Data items
--------------------------------

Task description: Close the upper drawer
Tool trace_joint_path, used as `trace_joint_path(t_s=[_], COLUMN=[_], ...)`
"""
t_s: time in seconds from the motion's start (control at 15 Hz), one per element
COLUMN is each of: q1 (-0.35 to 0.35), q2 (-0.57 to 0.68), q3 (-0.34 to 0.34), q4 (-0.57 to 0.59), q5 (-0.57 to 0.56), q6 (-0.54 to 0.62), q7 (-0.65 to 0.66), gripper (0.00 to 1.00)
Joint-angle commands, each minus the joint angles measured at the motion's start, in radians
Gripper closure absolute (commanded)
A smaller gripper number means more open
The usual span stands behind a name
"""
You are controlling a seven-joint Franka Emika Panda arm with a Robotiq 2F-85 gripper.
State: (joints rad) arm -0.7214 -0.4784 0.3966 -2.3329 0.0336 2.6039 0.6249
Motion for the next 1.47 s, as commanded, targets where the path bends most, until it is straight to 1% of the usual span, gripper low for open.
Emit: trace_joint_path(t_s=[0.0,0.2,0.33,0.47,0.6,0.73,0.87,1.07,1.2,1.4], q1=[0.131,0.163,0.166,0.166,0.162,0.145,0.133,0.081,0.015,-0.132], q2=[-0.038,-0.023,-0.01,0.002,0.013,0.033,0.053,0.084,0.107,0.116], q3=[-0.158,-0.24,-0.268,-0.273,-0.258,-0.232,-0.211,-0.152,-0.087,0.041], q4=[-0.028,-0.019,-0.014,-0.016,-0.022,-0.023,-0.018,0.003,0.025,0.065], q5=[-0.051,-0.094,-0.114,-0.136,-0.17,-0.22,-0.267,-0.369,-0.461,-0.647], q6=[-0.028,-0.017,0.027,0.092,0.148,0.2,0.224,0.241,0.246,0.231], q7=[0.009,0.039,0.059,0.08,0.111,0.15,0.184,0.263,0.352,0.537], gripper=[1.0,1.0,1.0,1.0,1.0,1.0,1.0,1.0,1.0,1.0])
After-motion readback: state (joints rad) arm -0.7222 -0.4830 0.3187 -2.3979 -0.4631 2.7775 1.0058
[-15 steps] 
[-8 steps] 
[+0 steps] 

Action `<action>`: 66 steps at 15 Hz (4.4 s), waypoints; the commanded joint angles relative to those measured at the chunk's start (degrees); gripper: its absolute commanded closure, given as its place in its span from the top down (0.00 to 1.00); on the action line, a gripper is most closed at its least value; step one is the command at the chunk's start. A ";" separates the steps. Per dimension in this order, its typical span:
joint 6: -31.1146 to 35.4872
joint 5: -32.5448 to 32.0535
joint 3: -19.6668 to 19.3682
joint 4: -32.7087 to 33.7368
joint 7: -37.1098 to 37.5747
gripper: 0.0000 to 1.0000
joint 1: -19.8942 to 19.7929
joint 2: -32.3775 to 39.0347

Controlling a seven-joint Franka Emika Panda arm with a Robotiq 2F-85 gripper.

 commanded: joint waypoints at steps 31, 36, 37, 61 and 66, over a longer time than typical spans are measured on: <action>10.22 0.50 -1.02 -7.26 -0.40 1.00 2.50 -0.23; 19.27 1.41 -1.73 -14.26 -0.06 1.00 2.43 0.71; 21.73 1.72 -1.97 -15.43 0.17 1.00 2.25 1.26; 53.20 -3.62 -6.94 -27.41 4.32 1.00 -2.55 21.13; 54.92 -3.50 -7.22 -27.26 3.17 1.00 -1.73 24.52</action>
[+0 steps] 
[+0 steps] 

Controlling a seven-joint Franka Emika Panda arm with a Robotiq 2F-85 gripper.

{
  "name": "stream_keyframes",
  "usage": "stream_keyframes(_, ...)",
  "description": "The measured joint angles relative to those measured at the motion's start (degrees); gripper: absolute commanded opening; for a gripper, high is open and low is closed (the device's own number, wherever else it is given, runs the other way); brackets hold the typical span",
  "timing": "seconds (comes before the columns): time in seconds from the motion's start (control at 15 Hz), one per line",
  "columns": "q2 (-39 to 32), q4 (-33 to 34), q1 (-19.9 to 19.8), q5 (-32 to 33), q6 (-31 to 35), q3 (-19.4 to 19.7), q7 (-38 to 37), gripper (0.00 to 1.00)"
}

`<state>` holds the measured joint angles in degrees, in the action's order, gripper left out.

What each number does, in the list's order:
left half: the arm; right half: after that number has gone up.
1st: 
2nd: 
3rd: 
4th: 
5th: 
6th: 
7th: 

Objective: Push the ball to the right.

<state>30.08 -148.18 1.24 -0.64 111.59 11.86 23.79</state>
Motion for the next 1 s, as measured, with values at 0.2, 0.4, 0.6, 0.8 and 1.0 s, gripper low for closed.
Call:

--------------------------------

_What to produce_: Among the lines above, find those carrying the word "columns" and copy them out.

_Reply_:
  "timing": "seconds (comes before the columns): time in seconds from the motion's start (control at 15 Hz), one per line",
  "columns": "q2 (-39 to 32), q4 (-33 to 34), q1 (-19.9 to 19.8), q5 (-32 to 33), q6 (-31 to 35), q3 (-19.4 to 19.7), q7 (-38 to 37), gripper (0.00 to 1.00)"

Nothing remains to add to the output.